Coenzyme Q10 (CoQ10) is needed for normal mitochondrial function in cells throughout the body and is especially concentrated in heart muscle cells. CoQ10 is depleted in conditions of high metabolic demand, including hyperthyroidism, and CoQ10 deficiency has been proposed as a contributing factor in complications of hyperthyroidism such as heart failure.97-99 Findings from animal research suggest CoQ10 supplementation can prevent the damaging effects of high thyroid hormone levels on heart muscle.100 In a preliminary clinical trial that included 12 women with untreated hyperthyroidism and related signs of heart failure, taking 120 mg CoQ10 daily for one week led to improvements in cardiac performance.101


Magnesium levels have been found to be decreased in patients with hyperthyroidism.102 In addition, surgical thyroid removal can further reduce magnesium levels, which may be linked to increased risk of long-term surgical complications.103 One report described cases in which supplementation with approximately 100 mg magnesium citrate and 200 mcg selenomethionine per day, along with stress reduction interventions, improved thyroid gland structure and reduced anti-thyroid antibody levels in women with Graves’ disease over a period of two to four years.104

Vitamin E

Vitamin E, a fat-soluble compound with natural antioxidant properties, plays a role in immune function, gene expression, and cellular metabolism.105 Many of the tissue effects and symptoms of hyperthyroidism are related to oxidative stress, and vitamin E may reduce cell and tissue injury by scavenging free radicals.106-108 In rats with experimental hyperthyroidism, supplementing with vitamin E plus curcumin (a carotenoid from turmeric) normalized expression of genes related to antioxidant enzyme production in liver cells.109 Whether or not vitamin E and other antioxidant supplements can have beneficial effects on the course of hyperthyroidism remains to be determined.

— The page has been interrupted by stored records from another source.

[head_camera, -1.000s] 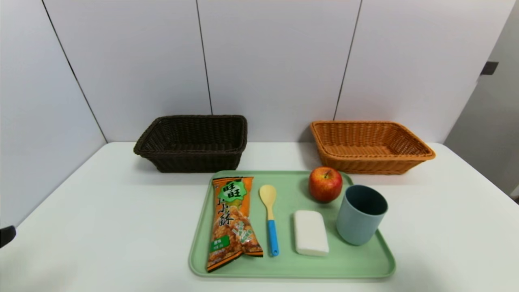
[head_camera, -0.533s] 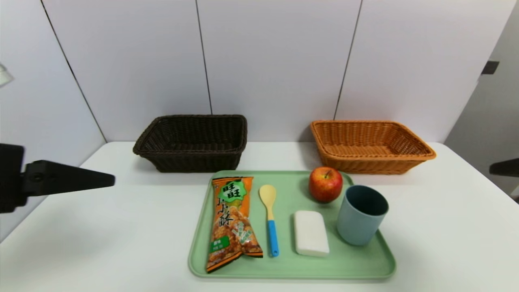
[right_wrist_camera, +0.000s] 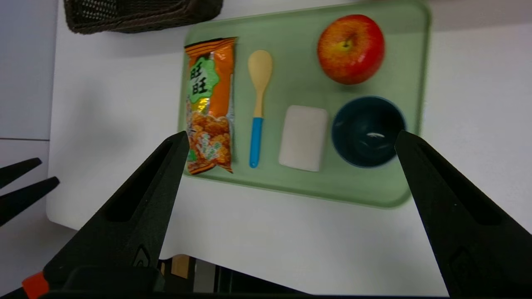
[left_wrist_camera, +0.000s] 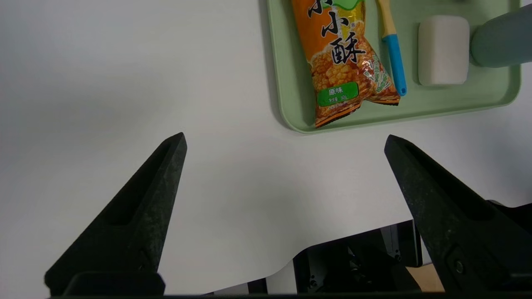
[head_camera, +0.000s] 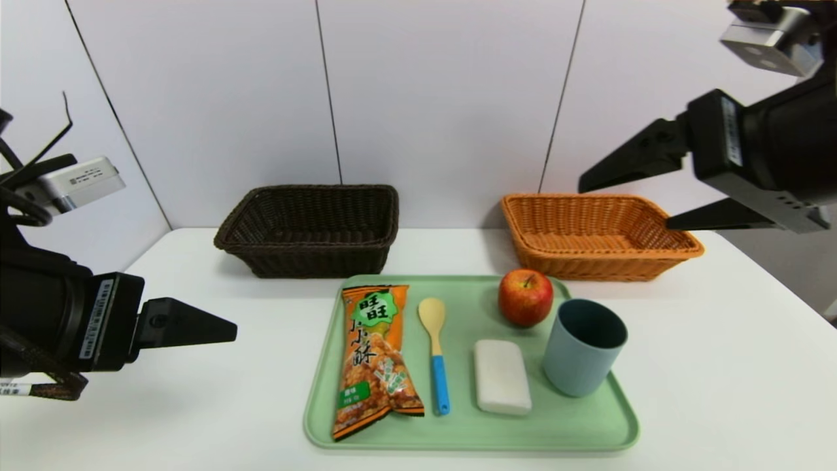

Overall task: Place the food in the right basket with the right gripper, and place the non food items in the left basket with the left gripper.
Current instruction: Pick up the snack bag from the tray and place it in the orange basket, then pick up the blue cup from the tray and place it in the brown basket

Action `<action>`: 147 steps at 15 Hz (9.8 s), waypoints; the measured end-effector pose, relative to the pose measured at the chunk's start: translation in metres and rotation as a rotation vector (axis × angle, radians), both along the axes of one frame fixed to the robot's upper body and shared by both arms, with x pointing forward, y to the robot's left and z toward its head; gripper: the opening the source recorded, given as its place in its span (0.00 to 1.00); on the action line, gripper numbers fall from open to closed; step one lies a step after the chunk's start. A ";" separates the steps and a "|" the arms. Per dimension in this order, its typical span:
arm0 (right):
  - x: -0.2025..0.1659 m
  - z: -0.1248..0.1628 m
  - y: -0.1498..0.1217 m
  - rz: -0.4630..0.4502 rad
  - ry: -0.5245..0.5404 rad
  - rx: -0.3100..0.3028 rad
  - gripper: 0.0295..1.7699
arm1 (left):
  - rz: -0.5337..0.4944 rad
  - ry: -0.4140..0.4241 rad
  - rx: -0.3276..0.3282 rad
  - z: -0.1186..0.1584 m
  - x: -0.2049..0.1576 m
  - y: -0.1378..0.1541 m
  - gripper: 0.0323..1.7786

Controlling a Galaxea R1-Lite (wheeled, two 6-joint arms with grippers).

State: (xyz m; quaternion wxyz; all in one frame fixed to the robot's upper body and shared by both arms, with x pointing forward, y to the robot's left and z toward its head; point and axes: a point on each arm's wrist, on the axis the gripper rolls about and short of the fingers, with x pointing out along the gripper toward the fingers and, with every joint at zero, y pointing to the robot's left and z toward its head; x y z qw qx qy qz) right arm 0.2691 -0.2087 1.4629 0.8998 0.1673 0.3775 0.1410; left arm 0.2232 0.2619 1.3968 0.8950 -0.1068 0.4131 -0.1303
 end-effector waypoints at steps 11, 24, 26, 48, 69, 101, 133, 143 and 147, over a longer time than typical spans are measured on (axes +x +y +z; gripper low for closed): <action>0.032 -0.059 0.139 0.237 0.084 -0.038 0.97 | 0.046 -0.029 -0.036 -0.015 -0.047 0.029 0.95; 0.061 -0.151 0.220 0.228 0.082 -0.184 0.97 | 0.045 -0.047 -0.065 -0.020 -0.067 0.040 0.95; 0.060 -0.163 0.227 0.237 0.088 -0.207 0.97 | 0.042 -0.045 -0.067 -0.020 -0.068 0.040 0.95; 0.085 -0.223 0.248 0.173 0.073 -0.310 0.56 | 0.019 -0.030 -0.086 -0.026 -0.073 0.042 0.95; 0.121 -0.026 0.038 -0.141 -0.177 0.069 0.24 | -0.015 -0.005 -0.107 -0.027 -0.069 0.039 0.95; 0.255 -0.125 -0.106 -0.881 0.248 0.794 0.76 | -0.027 -0.019 -0.189 -0.025 -0.066 0.036 0.95; -0.010 -0.005 -0.090 -0.377 -0.263 0.016 0.96 | -0.751 -0.560 -0.371 -0.144 0.047 -0.159 0.95; -0.019 -0.030 -0.098 -0.247 -0.519 -0.217 0.96 | -0.844 -0.675 -0.258 -0.180 0.054 -0.222 0.95; -0.018 -0.038 -0.100 -0.244 -0.618 -0.268 0.96 | -0.843 -0.713 -0.237 -0.179 0.064 -0.241 0.95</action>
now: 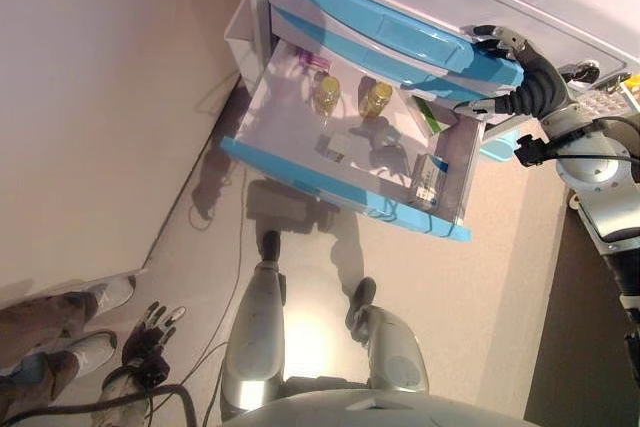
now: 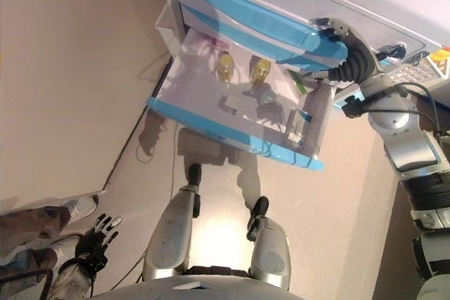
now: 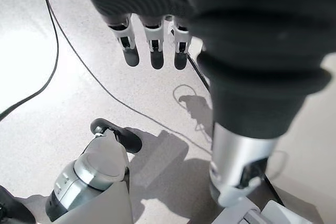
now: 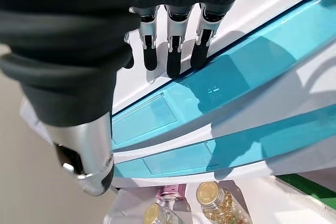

Bugleweed (Lycopus europaeus) is a European herb used historically to relieve symptoms of hyperthyroidism. Although the exact mechanisms behind its effects are not fully understood, bugleweed extract has been found to inhibit autoantibodies associated with Graves’ disease in the laboratory110 and increase urinary excretion of T4 in subjects with Graves’ disease.111 Findings from preliminary clinical trials suggest it may help reduce symptoms and normalize lab values in patients with mild hyperthyroidism.111,112

Lemon Balm

Lemon balm (Melissa officinalis) is a calming herb used traditionally to treat anxiety and insomnia. Laboratory research suggests lemon balm extract may prevent binding of Graves’ disease-associated antibodies, preventing them from stimulating the thyroid.110 Clinical research is needed to assess its potential benefit in the treatment of hyperthyroidism.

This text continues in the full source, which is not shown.